You are viewing a plain text version of this content. The canonical link for it is here.
Posted to users@jena.apache.org by Paolo Castagna <ca...@googlemail.com> on 2011/04/07 15:45:53 UTC

How to replicate TDB indexes using rsync?

Hi,
one thing often people do to increase availability is to use replication.
Having replicated RDF stores allows you to load balance requests across
multiple machines in order to increase query throughput as well.
Replicas can act as sort of backup, however you need to be careful since
errors will be replicated as well, therefore replication, in general,
does not eliminate the need of backups. (What's the best way to backup
a TDB store?)

However, in presence of updates you are left with the problem to keep
your replicas in sync.

For simplicity, I was thinking to try something with a master/slave(s)
architecture. One Fuseki server acting as master and running with the
--update option and a few replicas running in read only mode.
I am thinking to use rsync to sync TDB indexes between master and slaves.

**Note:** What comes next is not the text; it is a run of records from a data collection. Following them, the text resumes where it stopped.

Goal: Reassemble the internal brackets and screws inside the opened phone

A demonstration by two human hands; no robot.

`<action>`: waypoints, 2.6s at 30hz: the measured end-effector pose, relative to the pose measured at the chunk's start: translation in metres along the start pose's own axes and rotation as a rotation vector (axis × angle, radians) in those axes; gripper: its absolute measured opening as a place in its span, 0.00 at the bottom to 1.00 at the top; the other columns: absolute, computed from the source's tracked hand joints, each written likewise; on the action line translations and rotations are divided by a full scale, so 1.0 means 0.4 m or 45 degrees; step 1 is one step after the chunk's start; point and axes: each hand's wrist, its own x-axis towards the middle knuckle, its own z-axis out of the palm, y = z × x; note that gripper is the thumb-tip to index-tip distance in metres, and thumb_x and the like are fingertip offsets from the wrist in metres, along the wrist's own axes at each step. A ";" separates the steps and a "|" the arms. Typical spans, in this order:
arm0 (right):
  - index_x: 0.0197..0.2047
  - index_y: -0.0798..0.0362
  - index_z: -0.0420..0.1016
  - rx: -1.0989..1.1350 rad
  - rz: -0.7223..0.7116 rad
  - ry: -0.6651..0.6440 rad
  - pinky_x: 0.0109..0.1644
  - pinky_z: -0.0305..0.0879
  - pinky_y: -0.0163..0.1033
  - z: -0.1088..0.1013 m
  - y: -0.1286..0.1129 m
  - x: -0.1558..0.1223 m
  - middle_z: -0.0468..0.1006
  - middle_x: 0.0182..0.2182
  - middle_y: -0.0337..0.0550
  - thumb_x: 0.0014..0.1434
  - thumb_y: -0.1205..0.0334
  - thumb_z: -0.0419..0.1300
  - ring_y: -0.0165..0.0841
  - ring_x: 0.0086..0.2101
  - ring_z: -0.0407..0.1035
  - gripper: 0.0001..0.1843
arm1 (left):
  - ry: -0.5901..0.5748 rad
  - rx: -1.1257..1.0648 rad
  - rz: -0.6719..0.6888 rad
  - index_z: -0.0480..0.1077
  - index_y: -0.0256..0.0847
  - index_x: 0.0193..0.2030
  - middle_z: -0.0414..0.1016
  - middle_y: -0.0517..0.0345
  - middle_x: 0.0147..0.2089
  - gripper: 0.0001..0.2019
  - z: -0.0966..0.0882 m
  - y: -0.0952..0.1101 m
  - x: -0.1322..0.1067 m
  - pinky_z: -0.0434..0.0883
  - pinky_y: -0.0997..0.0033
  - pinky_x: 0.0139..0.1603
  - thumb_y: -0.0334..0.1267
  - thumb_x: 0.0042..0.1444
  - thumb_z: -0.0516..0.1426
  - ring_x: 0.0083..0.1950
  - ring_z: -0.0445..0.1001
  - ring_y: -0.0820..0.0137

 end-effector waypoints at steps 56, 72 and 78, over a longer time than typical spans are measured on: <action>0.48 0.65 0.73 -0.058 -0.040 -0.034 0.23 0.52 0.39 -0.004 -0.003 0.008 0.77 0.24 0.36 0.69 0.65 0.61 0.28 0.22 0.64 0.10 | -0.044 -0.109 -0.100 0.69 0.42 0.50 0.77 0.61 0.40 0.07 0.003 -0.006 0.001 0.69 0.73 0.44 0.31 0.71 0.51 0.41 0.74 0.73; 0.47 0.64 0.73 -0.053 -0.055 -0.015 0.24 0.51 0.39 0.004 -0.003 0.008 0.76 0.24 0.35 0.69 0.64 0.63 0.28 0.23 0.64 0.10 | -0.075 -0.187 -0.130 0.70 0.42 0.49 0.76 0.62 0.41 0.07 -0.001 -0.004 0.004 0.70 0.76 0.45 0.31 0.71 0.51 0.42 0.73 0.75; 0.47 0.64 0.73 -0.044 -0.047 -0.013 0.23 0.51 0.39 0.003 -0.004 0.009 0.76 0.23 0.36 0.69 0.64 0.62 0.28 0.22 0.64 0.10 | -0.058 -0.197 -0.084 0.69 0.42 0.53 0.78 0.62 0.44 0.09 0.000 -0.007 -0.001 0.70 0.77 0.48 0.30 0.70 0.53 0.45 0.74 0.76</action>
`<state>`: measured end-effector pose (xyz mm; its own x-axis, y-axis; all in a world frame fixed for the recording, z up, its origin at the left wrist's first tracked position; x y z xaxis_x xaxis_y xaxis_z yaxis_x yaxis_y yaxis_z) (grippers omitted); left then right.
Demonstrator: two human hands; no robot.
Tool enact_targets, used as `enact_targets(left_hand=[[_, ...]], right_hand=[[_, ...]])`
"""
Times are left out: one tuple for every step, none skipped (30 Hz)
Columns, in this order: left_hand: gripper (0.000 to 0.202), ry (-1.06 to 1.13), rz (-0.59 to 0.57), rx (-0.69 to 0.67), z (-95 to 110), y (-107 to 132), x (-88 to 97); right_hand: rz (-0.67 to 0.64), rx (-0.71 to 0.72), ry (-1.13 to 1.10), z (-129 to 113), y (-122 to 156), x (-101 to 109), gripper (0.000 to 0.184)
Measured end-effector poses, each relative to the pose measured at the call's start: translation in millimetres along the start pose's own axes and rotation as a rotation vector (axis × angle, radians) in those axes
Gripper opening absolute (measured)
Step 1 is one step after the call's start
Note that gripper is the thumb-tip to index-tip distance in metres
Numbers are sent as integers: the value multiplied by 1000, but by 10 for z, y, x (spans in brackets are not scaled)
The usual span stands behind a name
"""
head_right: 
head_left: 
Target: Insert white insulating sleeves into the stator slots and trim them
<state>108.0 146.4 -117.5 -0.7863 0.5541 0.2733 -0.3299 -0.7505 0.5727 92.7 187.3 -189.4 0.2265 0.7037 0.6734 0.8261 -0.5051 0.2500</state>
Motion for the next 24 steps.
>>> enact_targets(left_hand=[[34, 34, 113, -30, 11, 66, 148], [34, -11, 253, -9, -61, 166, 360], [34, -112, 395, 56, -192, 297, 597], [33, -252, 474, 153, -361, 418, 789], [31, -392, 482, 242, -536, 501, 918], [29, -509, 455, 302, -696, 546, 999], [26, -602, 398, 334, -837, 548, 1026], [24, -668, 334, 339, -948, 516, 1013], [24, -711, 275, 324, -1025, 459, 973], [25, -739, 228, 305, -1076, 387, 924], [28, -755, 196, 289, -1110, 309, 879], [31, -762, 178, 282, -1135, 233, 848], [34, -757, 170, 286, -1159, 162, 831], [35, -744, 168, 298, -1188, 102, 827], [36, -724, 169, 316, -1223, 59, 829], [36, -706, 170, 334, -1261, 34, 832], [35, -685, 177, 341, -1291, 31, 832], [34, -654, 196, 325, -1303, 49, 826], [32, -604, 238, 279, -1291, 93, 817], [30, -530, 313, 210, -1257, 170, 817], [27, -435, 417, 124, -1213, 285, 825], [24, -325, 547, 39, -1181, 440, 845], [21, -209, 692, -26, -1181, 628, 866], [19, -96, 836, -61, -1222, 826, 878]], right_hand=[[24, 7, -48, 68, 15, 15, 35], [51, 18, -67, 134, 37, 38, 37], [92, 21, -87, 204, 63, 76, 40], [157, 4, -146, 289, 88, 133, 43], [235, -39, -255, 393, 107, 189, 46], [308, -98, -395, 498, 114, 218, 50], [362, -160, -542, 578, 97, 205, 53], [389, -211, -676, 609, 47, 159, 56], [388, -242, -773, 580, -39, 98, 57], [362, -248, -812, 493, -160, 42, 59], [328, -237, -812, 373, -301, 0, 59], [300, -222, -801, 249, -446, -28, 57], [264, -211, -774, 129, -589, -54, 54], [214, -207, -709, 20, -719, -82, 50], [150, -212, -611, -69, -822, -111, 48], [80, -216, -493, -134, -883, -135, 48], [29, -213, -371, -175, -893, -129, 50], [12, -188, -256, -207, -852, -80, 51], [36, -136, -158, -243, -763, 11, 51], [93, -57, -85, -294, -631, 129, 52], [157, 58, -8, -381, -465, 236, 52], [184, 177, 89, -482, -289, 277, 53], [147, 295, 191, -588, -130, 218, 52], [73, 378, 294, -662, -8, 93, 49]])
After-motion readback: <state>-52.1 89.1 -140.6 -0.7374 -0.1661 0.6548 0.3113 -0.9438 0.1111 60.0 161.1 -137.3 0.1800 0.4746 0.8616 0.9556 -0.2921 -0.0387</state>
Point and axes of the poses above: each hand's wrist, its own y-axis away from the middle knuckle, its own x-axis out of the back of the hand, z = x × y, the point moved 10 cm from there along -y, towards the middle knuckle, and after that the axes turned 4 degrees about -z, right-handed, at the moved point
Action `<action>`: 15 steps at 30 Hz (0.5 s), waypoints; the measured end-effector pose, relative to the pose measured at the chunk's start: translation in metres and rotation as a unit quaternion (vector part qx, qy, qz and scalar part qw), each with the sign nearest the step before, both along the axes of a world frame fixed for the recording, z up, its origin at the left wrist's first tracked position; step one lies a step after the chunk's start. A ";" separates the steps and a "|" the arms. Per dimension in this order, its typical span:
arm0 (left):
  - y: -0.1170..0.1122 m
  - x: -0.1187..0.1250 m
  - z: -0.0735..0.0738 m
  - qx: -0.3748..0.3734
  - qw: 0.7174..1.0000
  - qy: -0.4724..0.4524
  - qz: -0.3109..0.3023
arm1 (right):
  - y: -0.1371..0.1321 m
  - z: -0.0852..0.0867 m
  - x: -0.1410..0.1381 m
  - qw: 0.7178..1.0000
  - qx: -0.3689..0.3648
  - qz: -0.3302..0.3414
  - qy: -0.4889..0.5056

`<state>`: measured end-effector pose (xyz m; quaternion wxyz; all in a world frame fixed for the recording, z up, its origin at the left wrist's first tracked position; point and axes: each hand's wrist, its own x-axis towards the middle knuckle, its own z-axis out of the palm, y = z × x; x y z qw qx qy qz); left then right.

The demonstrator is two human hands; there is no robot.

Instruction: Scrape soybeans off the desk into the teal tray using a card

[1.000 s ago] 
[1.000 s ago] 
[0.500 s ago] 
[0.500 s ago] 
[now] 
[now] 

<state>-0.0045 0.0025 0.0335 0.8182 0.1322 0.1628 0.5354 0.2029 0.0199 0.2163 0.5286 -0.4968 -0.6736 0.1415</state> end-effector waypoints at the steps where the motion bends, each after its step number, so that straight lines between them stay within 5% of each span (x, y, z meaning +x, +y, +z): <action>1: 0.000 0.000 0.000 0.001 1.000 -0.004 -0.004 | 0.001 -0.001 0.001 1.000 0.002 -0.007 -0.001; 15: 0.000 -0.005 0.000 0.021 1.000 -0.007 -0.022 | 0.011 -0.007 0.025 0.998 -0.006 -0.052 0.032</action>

However, there is the need to coordinate the replication and forbid any
updates while the replication is in progress. Master should become read
only, sync everything on disk and then replication could start.

A similar thing would need to happen for slaves. Slaves should probably
be taken off-line while replication is going on and Fuseki restarted as
soon as replication finishes. I expect replication to be quite fast,
after the first time.

I am sending this email to validate my thinking and to ask if anyone else
has used rsync to manage replicated TDB stores with/without Fuseki.

Thank you,
Paolo


Re: How to replicate TDB indexes using rsync?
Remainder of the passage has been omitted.